● **Task to complete**
Scan the data below and copy each line where "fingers" occurs.

● **Data extract**
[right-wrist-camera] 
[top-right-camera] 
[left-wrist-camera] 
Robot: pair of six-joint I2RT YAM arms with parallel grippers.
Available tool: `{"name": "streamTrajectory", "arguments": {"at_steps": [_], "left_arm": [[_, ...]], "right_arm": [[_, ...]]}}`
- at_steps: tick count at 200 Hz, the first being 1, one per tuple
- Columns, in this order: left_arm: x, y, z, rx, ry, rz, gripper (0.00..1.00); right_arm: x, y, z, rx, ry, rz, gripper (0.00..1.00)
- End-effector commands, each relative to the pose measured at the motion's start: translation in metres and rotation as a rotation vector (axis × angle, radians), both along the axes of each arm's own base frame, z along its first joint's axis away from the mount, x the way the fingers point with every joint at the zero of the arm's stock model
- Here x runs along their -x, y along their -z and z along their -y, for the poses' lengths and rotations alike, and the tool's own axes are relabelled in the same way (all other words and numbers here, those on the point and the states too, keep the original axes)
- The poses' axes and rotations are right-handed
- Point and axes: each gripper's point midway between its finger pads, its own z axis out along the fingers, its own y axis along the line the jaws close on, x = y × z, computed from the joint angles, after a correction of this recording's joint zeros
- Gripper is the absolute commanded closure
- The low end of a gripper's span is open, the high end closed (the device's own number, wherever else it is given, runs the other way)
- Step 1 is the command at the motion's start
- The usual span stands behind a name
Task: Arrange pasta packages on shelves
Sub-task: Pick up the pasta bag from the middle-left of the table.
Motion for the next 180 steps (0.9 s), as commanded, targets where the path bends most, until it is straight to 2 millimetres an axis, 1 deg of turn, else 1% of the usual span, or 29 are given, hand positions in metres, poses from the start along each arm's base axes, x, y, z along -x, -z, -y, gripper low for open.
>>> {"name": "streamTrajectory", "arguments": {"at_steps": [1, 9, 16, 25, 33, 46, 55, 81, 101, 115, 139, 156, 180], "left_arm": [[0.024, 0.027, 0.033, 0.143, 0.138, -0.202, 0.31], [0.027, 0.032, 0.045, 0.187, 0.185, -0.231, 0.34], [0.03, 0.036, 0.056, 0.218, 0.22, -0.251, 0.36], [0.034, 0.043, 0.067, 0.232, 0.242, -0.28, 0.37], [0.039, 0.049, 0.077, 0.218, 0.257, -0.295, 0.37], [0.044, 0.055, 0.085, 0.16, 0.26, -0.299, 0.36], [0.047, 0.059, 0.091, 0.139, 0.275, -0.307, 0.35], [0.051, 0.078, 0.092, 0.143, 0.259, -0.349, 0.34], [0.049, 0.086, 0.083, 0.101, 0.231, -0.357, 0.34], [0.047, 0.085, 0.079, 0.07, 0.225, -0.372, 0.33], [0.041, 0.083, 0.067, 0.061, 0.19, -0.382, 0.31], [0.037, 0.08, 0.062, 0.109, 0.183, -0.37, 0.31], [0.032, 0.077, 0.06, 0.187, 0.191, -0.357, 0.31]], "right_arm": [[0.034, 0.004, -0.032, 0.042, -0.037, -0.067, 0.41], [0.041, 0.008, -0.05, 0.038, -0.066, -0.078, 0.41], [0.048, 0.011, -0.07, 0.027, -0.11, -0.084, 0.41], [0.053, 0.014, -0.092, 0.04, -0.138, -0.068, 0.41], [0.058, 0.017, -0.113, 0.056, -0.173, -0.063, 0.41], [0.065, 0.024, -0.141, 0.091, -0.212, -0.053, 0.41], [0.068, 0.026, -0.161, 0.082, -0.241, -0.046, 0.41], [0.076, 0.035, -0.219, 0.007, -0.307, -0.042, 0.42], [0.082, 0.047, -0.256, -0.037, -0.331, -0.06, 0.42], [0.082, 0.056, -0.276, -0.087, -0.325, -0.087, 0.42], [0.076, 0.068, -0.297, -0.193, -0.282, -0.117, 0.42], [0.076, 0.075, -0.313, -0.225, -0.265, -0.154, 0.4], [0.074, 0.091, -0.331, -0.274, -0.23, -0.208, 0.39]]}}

● **Problem solution**
- End-effector commands, each relative to the pose measured at the motion's start: translation in metres and rotation as a rotation vector (axis × angle, radians), both along the axes of each arm's own base frame, z along its first joint's axis away from the mount, x the way the fingers point with every joint at the zero of the arm's stock model
- Point and axes: each gripper's point midway between its finger pads, its own z axis out along the fingers, its own y axis along the line the jaws close on, x = y × z, computed from the joint angles, after a correction of this recording's joint zeros

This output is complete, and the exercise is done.